Thanks guys will do that after I've made my butternut risotto, any one want some?


----------



## beanzontoast (16 Jul 2007)

Kind of you to offer, but I am saving my hunger from 10.00am this morning when I had lunch (up at 5.00am today, so that was breakfast - mealtimes all out of kilter). Mrs Beanz and daughter are food shopping as I speak - no idea what's for evening meal, but when you are really hungry, everything tastes twice as nice!


----------



## Arch (16 Jul 2007)

littlered said:


> Thanks guys will do that after I've made my butternut risotto, any one want some?



Ooh, ooh (is that what your squeak sounds like?) recipe please! I have half a butternut squash in the fridge to use up..
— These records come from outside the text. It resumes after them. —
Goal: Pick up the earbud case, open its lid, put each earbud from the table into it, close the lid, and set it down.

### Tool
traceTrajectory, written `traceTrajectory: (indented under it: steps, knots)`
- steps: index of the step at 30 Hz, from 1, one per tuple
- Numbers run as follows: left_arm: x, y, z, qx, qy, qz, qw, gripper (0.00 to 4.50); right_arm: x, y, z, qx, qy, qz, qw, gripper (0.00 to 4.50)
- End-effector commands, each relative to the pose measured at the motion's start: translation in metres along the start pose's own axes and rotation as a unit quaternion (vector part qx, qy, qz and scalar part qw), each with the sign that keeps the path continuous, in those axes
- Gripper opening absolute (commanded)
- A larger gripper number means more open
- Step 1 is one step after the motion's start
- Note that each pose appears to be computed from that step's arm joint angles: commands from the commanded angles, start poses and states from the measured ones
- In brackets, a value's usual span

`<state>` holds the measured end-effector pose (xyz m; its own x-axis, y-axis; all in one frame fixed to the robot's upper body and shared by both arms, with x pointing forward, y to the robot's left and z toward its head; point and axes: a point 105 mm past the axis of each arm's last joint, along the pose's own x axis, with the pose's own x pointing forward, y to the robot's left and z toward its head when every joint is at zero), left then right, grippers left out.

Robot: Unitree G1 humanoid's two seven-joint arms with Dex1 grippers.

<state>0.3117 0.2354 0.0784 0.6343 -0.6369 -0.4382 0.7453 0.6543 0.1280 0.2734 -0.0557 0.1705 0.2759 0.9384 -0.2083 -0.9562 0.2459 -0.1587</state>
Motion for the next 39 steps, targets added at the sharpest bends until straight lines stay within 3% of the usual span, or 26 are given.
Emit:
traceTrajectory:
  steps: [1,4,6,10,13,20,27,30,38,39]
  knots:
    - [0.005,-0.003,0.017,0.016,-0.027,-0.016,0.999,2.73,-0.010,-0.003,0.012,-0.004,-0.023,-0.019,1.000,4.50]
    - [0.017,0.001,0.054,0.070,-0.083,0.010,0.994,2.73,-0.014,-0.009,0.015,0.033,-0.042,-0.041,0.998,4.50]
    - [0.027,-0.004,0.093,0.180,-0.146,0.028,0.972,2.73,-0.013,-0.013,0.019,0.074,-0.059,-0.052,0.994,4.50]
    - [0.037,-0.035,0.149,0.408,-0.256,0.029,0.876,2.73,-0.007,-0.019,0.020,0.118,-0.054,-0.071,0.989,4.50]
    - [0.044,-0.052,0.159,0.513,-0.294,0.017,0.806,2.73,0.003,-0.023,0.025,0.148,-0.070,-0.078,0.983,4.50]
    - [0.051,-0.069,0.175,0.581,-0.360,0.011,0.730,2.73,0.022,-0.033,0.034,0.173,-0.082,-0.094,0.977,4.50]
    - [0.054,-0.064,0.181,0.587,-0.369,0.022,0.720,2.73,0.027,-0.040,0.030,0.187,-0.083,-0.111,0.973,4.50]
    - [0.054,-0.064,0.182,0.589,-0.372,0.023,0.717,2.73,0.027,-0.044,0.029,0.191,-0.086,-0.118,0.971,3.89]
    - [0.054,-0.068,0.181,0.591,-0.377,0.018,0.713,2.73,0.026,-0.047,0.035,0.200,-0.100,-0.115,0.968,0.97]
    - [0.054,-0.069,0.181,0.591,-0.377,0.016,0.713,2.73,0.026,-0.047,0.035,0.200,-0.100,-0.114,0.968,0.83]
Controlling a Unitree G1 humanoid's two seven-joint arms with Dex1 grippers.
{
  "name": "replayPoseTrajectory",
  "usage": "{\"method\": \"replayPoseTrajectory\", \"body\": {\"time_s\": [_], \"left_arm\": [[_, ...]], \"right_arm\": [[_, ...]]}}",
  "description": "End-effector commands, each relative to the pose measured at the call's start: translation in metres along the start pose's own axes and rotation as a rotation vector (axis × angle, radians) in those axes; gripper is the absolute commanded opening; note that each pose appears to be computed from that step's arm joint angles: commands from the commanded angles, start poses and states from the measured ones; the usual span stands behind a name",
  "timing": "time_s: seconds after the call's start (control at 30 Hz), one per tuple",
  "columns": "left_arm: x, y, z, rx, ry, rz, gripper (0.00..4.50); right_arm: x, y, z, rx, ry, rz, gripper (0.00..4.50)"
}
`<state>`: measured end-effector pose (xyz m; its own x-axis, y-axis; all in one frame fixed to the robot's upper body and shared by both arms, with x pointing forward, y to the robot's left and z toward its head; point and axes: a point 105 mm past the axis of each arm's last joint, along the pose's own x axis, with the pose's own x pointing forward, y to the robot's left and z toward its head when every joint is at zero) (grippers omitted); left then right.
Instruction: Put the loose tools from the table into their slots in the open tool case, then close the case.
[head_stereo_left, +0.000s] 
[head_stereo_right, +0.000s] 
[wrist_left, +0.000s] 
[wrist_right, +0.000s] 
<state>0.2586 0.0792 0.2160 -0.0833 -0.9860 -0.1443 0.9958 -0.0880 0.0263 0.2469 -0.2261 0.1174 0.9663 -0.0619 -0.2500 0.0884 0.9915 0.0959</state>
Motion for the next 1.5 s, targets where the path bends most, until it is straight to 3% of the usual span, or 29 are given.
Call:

Also half an aubergine. The joy of being alone... leftover halves of things  

On the other hand, when I get to parity - no halves to use up - I'm all out of the motivation to eat properly...


----------



## littlered (16 Jul 2007)

100g risotto rice, 1/2 to 3/4 liters warm veg stock 1 onion, 2-3 garlic and butter.

saute (fry but do not colour the onion or garlic) the chopped onions and garlic in the butter till soft.
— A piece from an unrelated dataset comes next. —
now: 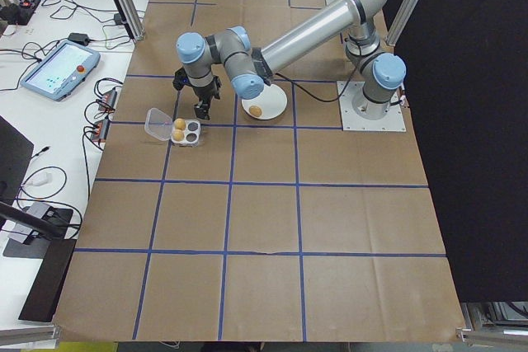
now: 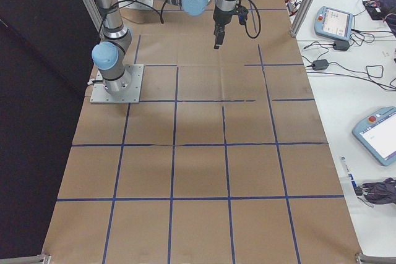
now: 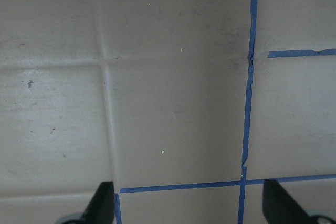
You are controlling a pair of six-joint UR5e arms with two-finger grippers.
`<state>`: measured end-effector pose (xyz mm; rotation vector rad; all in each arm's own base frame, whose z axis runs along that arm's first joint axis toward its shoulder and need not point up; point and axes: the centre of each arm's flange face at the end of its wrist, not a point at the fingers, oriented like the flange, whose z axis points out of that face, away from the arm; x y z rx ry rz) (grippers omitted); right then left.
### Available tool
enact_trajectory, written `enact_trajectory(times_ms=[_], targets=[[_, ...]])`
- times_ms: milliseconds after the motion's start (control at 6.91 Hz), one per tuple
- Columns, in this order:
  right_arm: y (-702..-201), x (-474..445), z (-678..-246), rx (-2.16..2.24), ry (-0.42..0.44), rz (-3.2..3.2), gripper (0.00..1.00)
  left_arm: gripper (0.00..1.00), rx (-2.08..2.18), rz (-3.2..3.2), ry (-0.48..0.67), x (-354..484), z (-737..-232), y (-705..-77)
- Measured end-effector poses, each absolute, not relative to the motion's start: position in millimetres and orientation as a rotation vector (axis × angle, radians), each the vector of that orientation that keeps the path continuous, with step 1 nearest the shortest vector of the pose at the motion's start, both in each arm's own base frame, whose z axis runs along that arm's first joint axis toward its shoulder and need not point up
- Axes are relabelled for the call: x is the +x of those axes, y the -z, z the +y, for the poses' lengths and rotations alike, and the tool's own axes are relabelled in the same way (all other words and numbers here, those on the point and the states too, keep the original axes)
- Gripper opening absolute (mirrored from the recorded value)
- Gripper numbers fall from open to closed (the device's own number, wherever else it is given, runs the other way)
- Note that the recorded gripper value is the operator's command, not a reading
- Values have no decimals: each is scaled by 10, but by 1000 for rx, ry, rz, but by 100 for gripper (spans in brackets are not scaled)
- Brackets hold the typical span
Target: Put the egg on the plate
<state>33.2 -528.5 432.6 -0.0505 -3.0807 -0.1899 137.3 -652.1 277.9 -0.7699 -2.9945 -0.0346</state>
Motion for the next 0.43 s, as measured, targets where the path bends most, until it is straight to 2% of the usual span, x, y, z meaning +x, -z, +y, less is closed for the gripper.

add the risotto rice then add a ladle of stock till the rice has absorbed the stock, then add another ladle. Keep doing this till the rice is soft but still has a bite. Ooo forgot the parigiano reggiano, grate some and add it to the risotto.



You can add anything you want to this. Herbs, (thyme and oregano) veg, meat what ever you have handy in the fridge.

If it's butternut squash roast in the oven for about 30/45 mins then mix with the risotto. YUMM


----------



## Mr Phoebus (16 Jul 2007)

Check there's no play in your BB, also the chainring bolts are tight.

If all the advice you've received fails, look over your shoulder when riding, make sure no- one's drafting you on a squeaky bike.


----------



## littlered (16 Jul 2007)

Mr Phoebus said:


> Check there's no play in your BB, also the chainring bolts are tight.
> 
> If all the advice you've received fails, look over your shoulder when riding, make sure no- one's drafting you on a squeaky bike.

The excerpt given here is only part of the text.